Dataset entries
BEGIN
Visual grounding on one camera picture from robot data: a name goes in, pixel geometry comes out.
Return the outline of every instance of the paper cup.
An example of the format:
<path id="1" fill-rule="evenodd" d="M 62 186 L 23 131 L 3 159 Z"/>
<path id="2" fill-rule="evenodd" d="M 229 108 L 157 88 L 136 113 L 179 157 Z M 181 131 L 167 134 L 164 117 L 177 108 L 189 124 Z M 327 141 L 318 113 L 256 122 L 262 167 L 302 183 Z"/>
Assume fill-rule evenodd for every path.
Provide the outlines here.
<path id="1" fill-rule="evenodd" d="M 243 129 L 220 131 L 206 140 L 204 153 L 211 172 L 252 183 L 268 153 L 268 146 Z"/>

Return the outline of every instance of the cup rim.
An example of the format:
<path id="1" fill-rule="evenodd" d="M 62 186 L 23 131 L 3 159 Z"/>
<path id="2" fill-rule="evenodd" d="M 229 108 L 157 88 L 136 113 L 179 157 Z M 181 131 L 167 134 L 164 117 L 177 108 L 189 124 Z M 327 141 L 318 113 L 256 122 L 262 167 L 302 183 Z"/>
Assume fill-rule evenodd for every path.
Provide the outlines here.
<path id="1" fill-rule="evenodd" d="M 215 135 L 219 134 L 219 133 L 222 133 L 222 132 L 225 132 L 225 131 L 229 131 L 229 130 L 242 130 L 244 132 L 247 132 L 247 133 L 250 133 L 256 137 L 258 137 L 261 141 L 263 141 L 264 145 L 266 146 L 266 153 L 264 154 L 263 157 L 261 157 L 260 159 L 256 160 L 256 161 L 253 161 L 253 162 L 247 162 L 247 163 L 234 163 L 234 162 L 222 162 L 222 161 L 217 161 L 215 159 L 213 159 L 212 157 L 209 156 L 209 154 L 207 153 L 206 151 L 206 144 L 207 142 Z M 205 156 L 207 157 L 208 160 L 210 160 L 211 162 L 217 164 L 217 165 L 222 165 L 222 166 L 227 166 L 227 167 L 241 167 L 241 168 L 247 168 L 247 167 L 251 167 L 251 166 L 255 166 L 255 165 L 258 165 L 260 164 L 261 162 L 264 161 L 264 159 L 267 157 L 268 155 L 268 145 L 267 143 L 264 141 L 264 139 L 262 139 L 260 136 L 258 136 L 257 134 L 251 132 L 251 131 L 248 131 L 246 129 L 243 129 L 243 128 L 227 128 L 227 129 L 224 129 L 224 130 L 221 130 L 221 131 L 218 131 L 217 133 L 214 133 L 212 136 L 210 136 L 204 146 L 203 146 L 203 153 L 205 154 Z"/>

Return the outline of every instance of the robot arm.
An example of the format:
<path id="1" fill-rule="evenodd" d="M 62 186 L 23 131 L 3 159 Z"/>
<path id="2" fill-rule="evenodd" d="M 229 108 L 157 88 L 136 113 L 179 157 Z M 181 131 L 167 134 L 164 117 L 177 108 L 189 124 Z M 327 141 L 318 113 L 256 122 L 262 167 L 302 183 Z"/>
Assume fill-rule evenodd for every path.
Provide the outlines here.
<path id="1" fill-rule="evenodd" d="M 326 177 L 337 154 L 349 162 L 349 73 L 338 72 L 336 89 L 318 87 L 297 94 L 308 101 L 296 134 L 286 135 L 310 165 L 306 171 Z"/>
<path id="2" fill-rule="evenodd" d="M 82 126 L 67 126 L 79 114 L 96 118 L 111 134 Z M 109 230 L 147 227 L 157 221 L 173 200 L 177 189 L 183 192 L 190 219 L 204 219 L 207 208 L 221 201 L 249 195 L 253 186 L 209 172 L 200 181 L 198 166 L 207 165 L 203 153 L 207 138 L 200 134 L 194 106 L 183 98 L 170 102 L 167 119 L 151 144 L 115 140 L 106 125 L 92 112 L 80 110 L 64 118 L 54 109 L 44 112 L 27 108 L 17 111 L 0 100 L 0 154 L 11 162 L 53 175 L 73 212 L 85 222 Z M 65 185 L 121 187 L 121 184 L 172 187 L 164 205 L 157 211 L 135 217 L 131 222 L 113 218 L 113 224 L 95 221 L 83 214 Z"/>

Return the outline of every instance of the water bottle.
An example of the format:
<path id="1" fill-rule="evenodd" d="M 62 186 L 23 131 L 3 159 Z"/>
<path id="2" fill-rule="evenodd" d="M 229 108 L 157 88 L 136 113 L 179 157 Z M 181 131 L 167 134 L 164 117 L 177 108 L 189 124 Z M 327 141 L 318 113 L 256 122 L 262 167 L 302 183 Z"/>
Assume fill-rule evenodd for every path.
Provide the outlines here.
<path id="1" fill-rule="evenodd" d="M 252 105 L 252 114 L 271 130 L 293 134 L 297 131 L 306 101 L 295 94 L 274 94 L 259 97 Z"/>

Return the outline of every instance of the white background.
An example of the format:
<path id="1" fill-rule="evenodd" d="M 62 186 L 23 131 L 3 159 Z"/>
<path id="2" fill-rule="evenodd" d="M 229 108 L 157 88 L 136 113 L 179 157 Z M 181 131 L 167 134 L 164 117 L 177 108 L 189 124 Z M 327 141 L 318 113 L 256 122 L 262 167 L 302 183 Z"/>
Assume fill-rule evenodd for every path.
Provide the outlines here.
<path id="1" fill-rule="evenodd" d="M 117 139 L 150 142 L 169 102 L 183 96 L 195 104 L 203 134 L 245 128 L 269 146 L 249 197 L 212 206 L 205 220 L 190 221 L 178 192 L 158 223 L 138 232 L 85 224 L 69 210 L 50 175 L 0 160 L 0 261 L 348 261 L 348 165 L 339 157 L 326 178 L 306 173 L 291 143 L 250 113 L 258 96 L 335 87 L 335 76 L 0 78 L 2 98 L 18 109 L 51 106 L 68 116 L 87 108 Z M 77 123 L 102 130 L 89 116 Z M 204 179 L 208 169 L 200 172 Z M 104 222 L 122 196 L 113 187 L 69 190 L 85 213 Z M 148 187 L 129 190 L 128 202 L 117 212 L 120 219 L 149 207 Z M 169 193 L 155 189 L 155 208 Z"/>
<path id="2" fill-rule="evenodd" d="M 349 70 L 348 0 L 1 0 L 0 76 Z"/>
END
What the exercise asks :: Returned text must match every record word for word.

Your response ::
Visual grounding on one camera picture from robot data: a name goes in, pixel geometry comes out.
Return the outline of every instance of the paper cup.
An example of the format:
<path id="1" fill-rule="evenodd" d="M 62 186 L 23 131 L 3 159 Z"/>
<path id="2" fill-rule="evenodd" d="M 229 108 L 157 88 L 136 113 L 179 157 Z M 181 131 L 167 134 L 164 117 L 177 108 L 189 124 Z M 327 141 L 318 113 L 256 122 L 262 167 L 302 183 Z"/>
Assume fill-rule evenodd for every path.
Provide the outlines here.
<path id="1" fill-rule="evenodd" d="M 243 129 L 220 131 L 206 140 L 204 153 L 211 172 L 252 183 L 268 153 L 268 146 Z"/>

Return the outline of every instance of the cup rim.
An example of the format:
<path id="1" fill-rule="evenodd" d="M 62 186 L 23 131 L 3 159 Z"/>
<path id="2" fill-rule="evenodd" d="M 229 108 L 157 88 L 136 113 L 179 157 Z M 181 131 L 167 134 L 164 117 L 177 108 L 189 124 Z M 327 141 L 318 113 L 256 122 L 262 167 L 302 183 Z"/>
Assume fill-rule evenodd for every path.
Provide the outlines here.
<path id="1" fill-rule="evenodd" d="M 215 135 L 219 134 L 219 133 L 222 133 L 222 132 L 225 132 L 225 131 L 229 131 L 229 130 L 242 130 L 244 132 L 247 132 L 247 133 L 250 133 L 256 137 L 258 137 L 261 141 L 263 141 L 264 145 L 266 146 L 266 153 L 264 154 L 263 157 L 261 157 L 260 159 L 256 160 L 256 161 L 253 161 L 253 162 L 247 162 L 247 163 L 234 163 L 234 162 L 222 162 L 222 161 L 217 161 L 215 159 L 213 159 L 212 157 L 209 156 L 209 154 L 207 153 L 206 151 L 206 144 L 207 142 Z M 205 156 L 207 157 L 208 160 L 210 160 L 211 162 L 217 164 L 217 165 L 222 165 L 222 166 L 227 166 L 227 167 L 241 167 L 241 168 L 247 168 L 247 167 L 251 167 L 251 166 L 255 166 L 255 165 L 258 165 L 260 164 L 261 162 L 264 161 L 264 159 L 267 157 L 268 155 L 268 145 L 267 143 L 264 141 L 264 139 L 262 139 L 260 136 L 258 136 L 257 134 L 251 132 L 251 131 L 248 131 L 246 129 L 243 129 L 243 128 L 227 128 L 227 129 L 224 129 L 224 130 L 221 130 L 221 131 L 218 131 L 217 133 L 214 133 L 212 136 L 210 136 L 204 146 L 203 146 L 203 153 L 205 154 Z"/>

Return the outline of every instance of the robot arm.
An example of the format:
<path id="1" fill-rule="evenodd" d="M 62 186 L 23 131 L 3 159 Z"/>
<path id="2" fill-rule="evenodd" d="M 229 108 L 157 88 L 136 113 L 179 157 Z M 181 131 L 167 134 L 164 117 L 177 108 L 189 124 Z M 327 141 L 318 113 L 256 122 L 262 167 L 302 183 Z"/>
Assume fill-rule evenodd for every path.
Provide the outlines here.
<path id="1" fill-rule="evenodd" d="M 326 177 L 337 154 L 349 162 L 349 73 L 338 72 L 336 89 L 318 87 L 297 94 L 308 101 L 296 134 L 286 135 L 310 165 L 306 171 Z"/>
<path id="2" fill-rule="evenodd" d="M 82 126 L 67 126 L 79 114 L 96 118 L 111 134 Z M 109 230 L 147 227 L 157 221 L 173 200 L 177 189 L 183 192 L 190 219 L 204 219 L 207 208 L 221 201 L 249 195 L 253 186 L 209 172 L 200 181 L 198 166 L 207 165 L 203 153 L 207 138 L 200 134 L 194 106 L 183 98 L 170 102 L 167 119 L 151 144 L 115 140 L 106 125 L 92 112 L 80 110 L 64 118 L 54 109 L 44 112 L 27 108 L 17 111 L 0 100 L 0 154 L 11 162 L 53 175 L 73 212 L 85 222 Z M 65 185 L 121 187 L 121 184 L 172 187 L 164 205 L 157 211 L 135 217 L 131 222 L 113 218 L 113 224 L 95 221 L 83 214 Z"/>

Return the outline of every instance of the water bottle.
An example of the format:
<path id="1" fill-rule="evenodd" d="M 62 186 L 23 131 L 3 159 Z"/>
<path id="2" fill-rule="evenodd" d="M 229 108 L 157 88 L 136 113 L 179 157 Z M 181 131 L 167 134 L 164 117 L 177 108 L 189 124 Z M 327 141 L 318 113 L 256 122 L 262 167 L 302 183 Z"/>
Assume fill-rule evenodd for every path.
Provide the outlines here.
<path id="1" fill-rule="evenodd" d="M 252 105 L 252 114 L 271 130 L 293 134 L 297 131 L 306 101 L 295 94 L 274 94 L 259 97 Z"/>

Return the outline of every instance of the white background.
An example of the format:
<path id="1" fill-rule="evenodd" d="M 62 186 L 23 131 L 3 159 Z"/>
<path id="2" fill-rule="evenodd" d="M 229 108 L 157 88 L 136 113 L 179 157 Z M 181 131 L 167 134 L 164 117 L 177 108 L 189 124 Z M 327 141 L 318 113 L 256 122 L 262 167 L 302 183 Z"/>
Assume fill-rule evenodd for every path.
Provide the outlines here.
<path id="1" fill-rule="evenodd" d="M 117 139 L 150 142 L 169 102 L 183 96 L 195 104 L 203 134 L 245 128 L 269 146 L 249 197 L 212 206 L 205 220 L 190 221 L 178 192 L 158 223 L 138 232 L 85 224 L 69 210 L 50 175 L 0 160 L 0 261 L 348 261 L 348 165 L 339 157 L 326 178 L 306 173 L 291 143 L 250 113 L 258 96 L 335 87 L 335 76 L 0 78 L 2 98 L 18 109 L 51 106 L 68 116 L 87 108 Z M 77 123 L 102 130 L 89 116 Z M 204 179 L 208 169 L 200 172 Z M 104 222 L 122 196 L 113 187 L 69 190 L 85 213 Z M 148 187 L 129 190 L 128 202 L 117 212 L 120 219 L 149 207 Z M 169 193 L 155 189 L 155 208 Z"/>
<path id="2" fill-rule="evenodd" d="M 349 70 L 348 0 L 1 0 L 0 76 Z"/>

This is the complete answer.